== WORK ITEM ==
From the records below, copy every line that contains the word "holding".

== MATERIAL PROVIDED ==
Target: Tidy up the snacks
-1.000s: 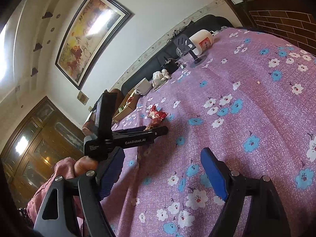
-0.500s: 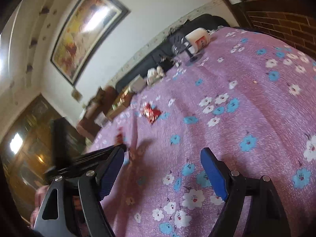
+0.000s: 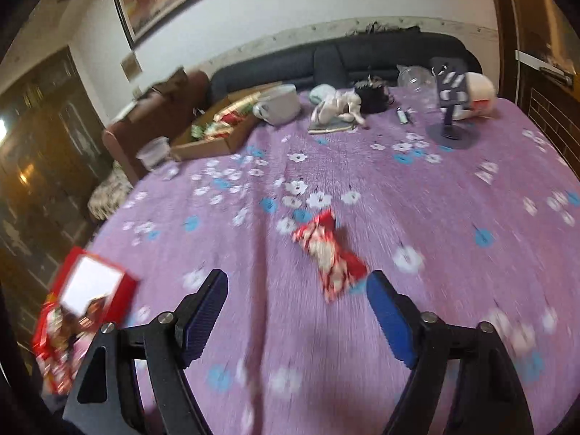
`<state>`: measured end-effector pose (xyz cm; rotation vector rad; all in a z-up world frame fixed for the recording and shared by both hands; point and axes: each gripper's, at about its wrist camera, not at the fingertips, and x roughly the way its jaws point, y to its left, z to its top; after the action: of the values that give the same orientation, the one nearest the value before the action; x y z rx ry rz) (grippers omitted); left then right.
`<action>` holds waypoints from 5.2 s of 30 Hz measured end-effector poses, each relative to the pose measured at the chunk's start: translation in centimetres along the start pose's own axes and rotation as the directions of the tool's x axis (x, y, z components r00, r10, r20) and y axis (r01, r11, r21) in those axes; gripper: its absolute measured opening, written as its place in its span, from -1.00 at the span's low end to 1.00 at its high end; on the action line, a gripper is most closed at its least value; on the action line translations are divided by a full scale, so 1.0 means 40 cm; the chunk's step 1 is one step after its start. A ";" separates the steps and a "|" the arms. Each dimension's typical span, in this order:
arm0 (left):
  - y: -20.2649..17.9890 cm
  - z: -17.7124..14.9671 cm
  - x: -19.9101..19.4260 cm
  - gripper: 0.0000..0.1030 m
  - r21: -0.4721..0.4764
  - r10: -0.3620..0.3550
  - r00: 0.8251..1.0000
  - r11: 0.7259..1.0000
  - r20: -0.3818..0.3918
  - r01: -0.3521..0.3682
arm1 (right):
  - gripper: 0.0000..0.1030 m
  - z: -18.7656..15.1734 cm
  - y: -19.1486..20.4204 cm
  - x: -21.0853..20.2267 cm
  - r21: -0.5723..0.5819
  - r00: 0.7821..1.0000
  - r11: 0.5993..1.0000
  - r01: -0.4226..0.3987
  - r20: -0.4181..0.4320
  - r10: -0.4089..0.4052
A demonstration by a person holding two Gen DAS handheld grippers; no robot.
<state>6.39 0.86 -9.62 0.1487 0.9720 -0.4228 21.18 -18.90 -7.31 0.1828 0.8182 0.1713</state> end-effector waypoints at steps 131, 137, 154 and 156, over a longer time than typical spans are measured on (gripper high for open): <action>-0.026 -0.119 -0.163 -0.09 -0.026 0.207 0.972 0.978 0.113 -0.206 | 0.12 -0.485 0.276 -0.403 -0.332 0.962 0.903 0.272 0.068 -0.264; -0.024 -0.119 -0.165 -0.09 -0.024 0.222 0.968 0.975 0.120 -0.220 | 0.12 -0.486 0.278 -0.402 -0.329 0.962 0.905 0.270 0.067 -0.263; 0.041 -0.126 -0.138 -0.09 -0.035 0.222 0.972 0.975 0.081 -0.220 | 0.25 -0.511 0.224 -0.392 -0.323 0.974 0.921 0.218 0.019 -0.224; 0.046 -0.121 -0.131 -0.09 -0.043 0.212 0.975 0.977 0.068 -0.209 | 0.26 -0.508 0.219 -0.379 -0.314 0.975 0.926 0.211 0.004 -0.221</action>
<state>0.88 5.51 -8.13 0.2008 0.8821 -0.2144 -4.68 -11.82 -8.21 -0.2107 0.8251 0.0936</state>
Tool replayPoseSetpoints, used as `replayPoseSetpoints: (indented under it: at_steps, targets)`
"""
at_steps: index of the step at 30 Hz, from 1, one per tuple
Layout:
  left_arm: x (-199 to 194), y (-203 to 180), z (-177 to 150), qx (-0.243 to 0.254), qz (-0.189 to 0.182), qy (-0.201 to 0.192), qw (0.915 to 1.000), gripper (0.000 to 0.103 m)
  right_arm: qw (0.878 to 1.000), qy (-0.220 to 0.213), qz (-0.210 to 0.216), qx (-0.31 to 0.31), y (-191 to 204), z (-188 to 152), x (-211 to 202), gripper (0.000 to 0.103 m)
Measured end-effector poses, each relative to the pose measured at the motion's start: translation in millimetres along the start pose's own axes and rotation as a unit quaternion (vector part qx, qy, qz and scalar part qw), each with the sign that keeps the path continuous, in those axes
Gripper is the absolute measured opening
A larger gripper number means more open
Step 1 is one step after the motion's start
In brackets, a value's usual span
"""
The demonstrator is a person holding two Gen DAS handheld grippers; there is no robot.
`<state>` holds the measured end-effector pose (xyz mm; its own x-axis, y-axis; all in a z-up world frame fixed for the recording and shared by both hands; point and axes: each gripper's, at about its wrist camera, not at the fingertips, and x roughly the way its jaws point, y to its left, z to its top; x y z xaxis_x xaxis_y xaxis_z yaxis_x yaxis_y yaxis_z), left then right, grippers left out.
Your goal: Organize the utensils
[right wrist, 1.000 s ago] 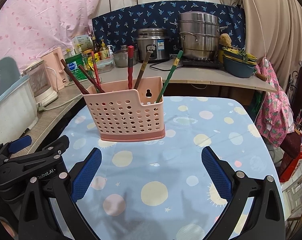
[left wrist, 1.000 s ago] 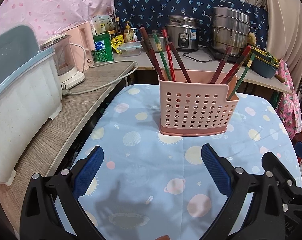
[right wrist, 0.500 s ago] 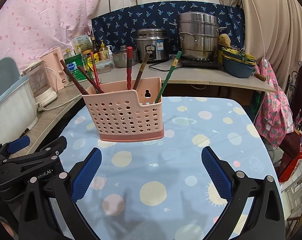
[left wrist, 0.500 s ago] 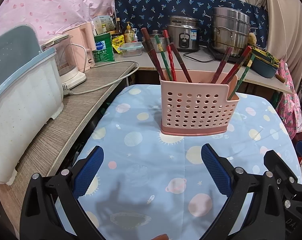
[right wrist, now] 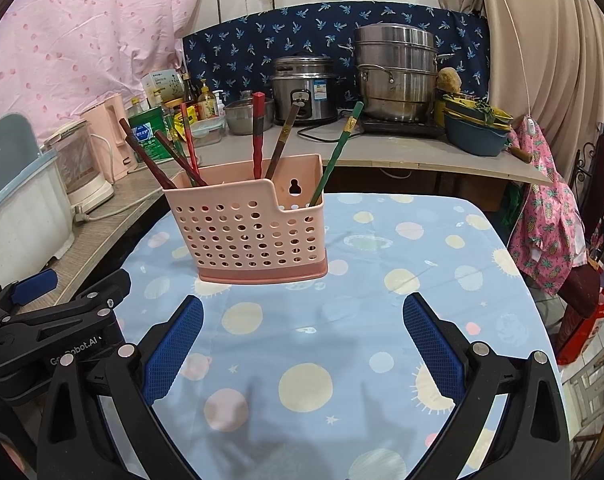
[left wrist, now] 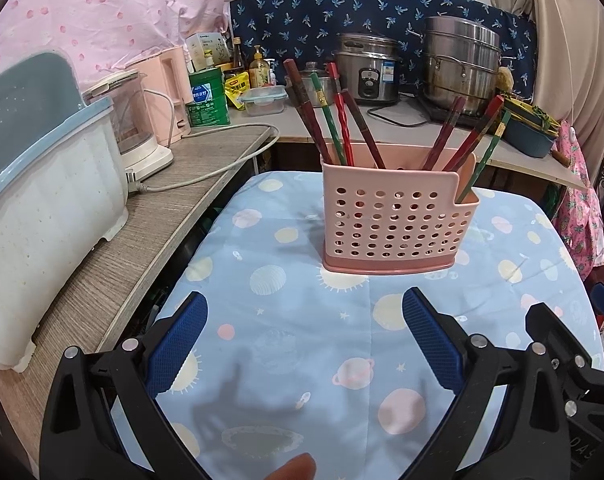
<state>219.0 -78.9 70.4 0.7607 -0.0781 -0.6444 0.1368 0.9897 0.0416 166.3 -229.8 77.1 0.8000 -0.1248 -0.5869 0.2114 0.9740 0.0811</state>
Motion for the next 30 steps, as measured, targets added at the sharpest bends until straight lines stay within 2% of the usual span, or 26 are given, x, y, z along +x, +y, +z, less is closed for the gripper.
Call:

== WRITTEN SOLUTION ==
A demonstration by a person holding two Gen DAS handheld grippers; no robot.
The demonstrator is a person holding two Gen DAS handheld grippers; there is no robot.

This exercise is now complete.